- From: Reuven Nisser <rnisser@ofek-liyladenu.org.il>
- Date: Wed, 24 Sep 2003 10:13:43 +0200
- To: "David Woolley" <david@djwhome.demon.co.uk>, <www-html@w3.org>
Hello David, I am not saying not to use language information. What I am saying is to allow more than one to be active at the same time. If it was possible to write: <HTML LANG="HE,AR,EN"> then when you get to Hebrew characters you know exactly that we are speaking about Hebrew and not Yiddish, Ladino or Aramic. If you get to Arabic characters you know exactly that we are speaking about Arabic and not Turkish and if you get to Latin you know you are using English and not Dutch. The problem is that the LANG keyword (according to W3C standard) is not allowed to receive more than one value.
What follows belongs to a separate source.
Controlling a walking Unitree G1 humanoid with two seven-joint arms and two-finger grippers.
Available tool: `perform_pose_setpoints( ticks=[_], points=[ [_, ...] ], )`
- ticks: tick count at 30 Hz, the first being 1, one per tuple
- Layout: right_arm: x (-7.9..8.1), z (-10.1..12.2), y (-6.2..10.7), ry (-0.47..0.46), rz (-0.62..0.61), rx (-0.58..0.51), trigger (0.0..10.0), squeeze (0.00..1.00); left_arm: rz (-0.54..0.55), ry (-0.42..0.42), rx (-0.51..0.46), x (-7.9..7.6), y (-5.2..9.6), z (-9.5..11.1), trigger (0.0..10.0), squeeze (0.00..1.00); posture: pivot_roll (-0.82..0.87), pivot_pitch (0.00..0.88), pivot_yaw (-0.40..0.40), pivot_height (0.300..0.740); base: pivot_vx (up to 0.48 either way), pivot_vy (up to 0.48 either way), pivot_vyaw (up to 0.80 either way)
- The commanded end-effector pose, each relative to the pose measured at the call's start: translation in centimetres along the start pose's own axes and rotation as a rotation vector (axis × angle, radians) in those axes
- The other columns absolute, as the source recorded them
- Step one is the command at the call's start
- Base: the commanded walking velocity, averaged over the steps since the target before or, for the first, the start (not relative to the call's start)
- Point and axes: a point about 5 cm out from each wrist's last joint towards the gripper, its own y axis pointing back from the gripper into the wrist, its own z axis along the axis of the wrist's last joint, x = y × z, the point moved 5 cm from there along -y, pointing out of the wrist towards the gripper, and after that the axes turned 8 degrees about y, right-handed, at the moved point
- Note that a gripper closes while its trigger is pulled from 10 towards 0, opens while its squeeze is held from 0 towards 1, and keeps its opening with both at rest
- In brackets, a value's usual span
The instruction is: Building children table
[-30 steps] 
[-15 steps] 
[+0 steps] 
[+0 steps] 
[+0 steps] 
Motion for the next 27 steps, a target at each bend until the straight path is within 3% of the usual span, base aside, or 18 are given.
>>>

This is why I need to use: <META http-equiv="Content-Language" CONTENT="HE,EN"> Thank you, Reuven Nisser Ofek Liyladenu -----Original Message----- From: www-html-request@w3.org [mailto:www-html-request@w3.org]On Behalf Of David Woolley Sent: Tuesday, September 23, 2003 10:52 PM To: www-html@w3.org Subject: Re: Problem with LANG keyword [ Can't find the original...] > Reuven Nisser <rnisser@ofek-liyladenu.org.il>: > > > > However, there are times where the change of language is "known" by the > > character set used in the HTML. For example, English is using Ansi 7 bit Leaving aside the obvious confusion between the HTML character set and the ones that might be used to transfer pages to the browser (the former is ISO 10646, slightly subsetted) and the bogus "Ansi" set, except to note that a page may legitimately be converted between transfer character sets, using numeric entities to fill any gaps.... > > characters but Hebrew & Arabic occupy the upper 128-255. [...] They are actually well above 255. However, more importantly, Hebrew characters could be Yiddish or Ladino, and, as it's derived from the Aramaic script, might be used for that as well. Arabic script is used for many languages, including Farsi (Persian), Urdu, Bengali, Pushtu, Malay, and others. (On the other hand, en-gb is likely to contain ISO 10646 code point 163.) Where people are using fixed length, 8 bit character sets which are supersets of ISO 646 to transfer documents (true of most current 8 bit sets except EBCDIC, and basically the same rules as those under which meta...charset works), using language codes in the document also avoids the need to know the details of lots of possible character sets, which will help search engines to index by language without any deep understanding.
Received on Wednesday, 24 September 2003 03:11:59 UTC